> Description of the task: The reply should match the listing below character for character, except that no image is carried over.

> Supplied material:
= Beginning of Section =

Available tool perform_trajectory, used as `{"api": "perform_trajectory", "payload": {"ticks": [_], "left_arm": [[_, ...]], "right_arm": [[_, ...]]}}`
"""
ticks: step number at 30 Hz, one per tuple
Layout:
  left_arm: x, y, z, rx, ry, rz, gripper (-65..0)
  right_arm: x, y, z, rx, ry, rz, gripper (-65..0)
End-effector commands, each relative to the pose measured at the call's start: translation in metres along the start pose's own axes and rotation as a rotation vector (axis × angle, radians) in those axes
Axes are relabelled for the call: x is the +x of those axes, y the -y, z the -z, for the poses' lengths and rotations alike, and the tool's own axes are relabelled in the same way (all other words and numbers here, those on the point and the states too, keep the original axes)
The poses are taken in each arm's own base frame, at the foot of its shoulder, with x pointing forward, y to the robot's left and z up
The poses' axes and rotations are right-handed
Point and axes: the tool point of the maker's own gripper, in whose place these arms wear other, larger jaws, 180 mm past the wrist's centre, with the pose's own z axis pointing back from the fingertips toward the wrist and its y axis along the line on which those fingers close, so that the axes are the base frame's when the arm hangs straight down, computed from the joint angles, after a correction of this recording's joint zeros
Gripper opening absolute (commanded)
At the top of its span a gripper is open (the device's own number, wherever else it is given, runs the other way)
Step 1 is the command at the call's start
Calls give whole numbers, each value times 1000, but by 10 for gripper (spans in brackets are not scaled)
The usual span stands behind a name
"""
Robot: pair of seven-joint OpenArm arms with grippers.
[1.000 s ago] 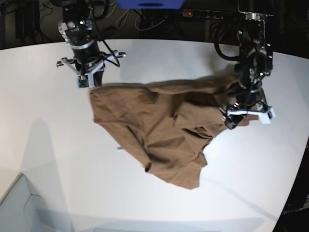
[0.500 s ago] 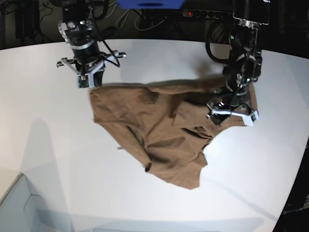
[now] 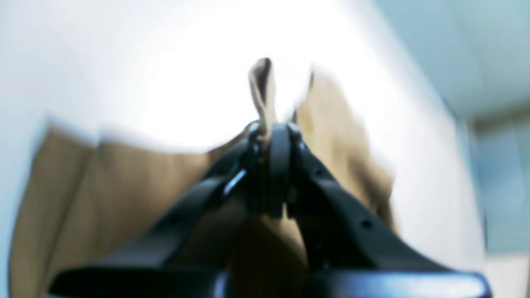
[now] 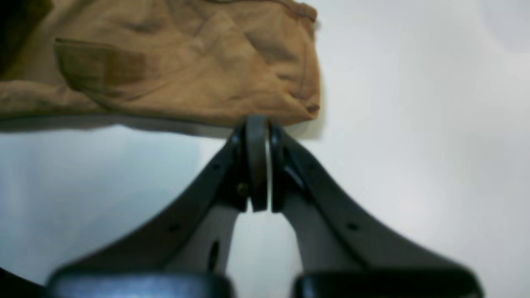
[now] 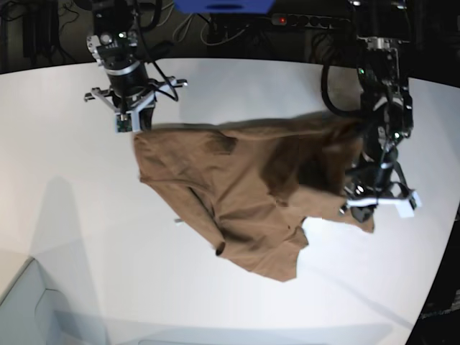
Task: Layout the t-shirt on the table in an organized manner, then fold the t-shirt properly
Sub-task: 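Grasp the shirt hem with the left gripper and pull it outward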
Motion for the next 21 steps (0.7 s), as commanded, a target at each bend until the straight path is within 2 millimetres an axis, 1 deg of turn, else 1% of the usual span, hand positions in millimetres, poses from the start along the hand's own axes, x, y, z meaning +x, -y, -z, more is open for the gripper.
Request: {"api": "perform_trajectory", "payload": {"ticks": [1,3,4,6,8,10,13,15,18,19,21], "left_arm": [[32,19,9,-49,80,1,-648],[44,19,26,-35,92,-10,-648],[55,19,37,-26,104,-18,-648],[75,17,52,-7,126,-31,-648],[98,9,61,20,156,-51,-646],[121,-7,63,55,195,-80,-646],[147,-40,60,124,245,-125,-645],[155,-62,61,172,253,-159,-645],[161,-92,63,236,250,-208,-645],[158,-103,63,258,241,-217,-644],[152,-114,66,287,218,-225,-628]], "right_arm": [[11,0,-2,2,41,1,-650],[11,0,-2,1,42,0,-650],[11,0,-2,1,42,0,-650],[11,1,-2,0,42,-5,-650],[12,1,-1,-1,44,-8,-650],[12,2,-1,-1,44,-9,-650],[12,7,-2,-11,43,-19,-650],[12,9,-2,-17,43,-17,-650],[12,9,-1,-17,45,-17,-650],[12,9,-1,-17,45,-15,-650],[17,7,1,-12,55,-16,-650]]}}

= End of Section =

> Answer area:
Available tool perform_trajectory, used as `{"api": "perform_trajectory", "payload": {"ticks": [_], "left_arm": [[_, ...]], "right_arm": [[_, ...]]}}`
"""
ticks: step number at 30 Hz, one per tuple
Layout:
  left_arm: x, y, z, rx, ry, rz, gripper (-65..0)
  right_arm: x, y, z, rx, ry, rz, gripper (-65..0)
End-effector commands, each relative to the pose measured at the call's start: translation in metres along the start pose's own axes and rotation as a rotation vector (axis × angle, radians) in those axes
Axes are relabelled for the call: x is the +x of those axes, y the -y, z the -z, for the poses' lengths and rotations alike, and the tool's own axes are relabelled in the same way (all other words and numbers here, those on the point and the states too, keep the original axes)
The poses are taken in each arm's own base frame, at the foot of its shoulder, with x pointing forward, y to the robot's left and z up
The poses' axes and rotations are right-handed
Point and axes: the tool point of the maker's own gripper, in whose place these arms wear other, larger jaws, 180 mm past the wrist's centre, with the pose's own z axis pointing back from the fingertips toward the wrist and its y axis along the line on which those fingers close, so that the axes are the base frame's when the arm hangs straight down, computed from the joint angles, after a correction of this recording's joint zeros
Gripper opening absolute (commanded)
At the top of its span a gripper is open (the device's own number, wherever else it is given, runs the other way)
Step 1 is the command at the call's start
Calls give whole numbers, each value times 1000, but by 10 for gripper (spans in brackets are not scaled)
The usual span stands behind a name
"""
Robot: pair of seven-joint OpenArm arms with grippers.
[1.000 s ago] 
[0.500 s ago] 
[now] 
[now] 
[now] 
Task: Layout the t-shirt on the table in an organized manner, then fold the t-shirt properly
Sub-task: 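Grasp the shirt hem with the left gripper and pull it outward
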Motion for the next 21 steps (0.7 s), as commanded, a target at each bend until the straight path is within 2 millimetres an axis, 1 deg of turn, else 1% of the usual span, hand positions in millimetres, poses from the start along the hand's own axes, x, y, z meaning +x, -y, -z, more is open for the gripper.
Request: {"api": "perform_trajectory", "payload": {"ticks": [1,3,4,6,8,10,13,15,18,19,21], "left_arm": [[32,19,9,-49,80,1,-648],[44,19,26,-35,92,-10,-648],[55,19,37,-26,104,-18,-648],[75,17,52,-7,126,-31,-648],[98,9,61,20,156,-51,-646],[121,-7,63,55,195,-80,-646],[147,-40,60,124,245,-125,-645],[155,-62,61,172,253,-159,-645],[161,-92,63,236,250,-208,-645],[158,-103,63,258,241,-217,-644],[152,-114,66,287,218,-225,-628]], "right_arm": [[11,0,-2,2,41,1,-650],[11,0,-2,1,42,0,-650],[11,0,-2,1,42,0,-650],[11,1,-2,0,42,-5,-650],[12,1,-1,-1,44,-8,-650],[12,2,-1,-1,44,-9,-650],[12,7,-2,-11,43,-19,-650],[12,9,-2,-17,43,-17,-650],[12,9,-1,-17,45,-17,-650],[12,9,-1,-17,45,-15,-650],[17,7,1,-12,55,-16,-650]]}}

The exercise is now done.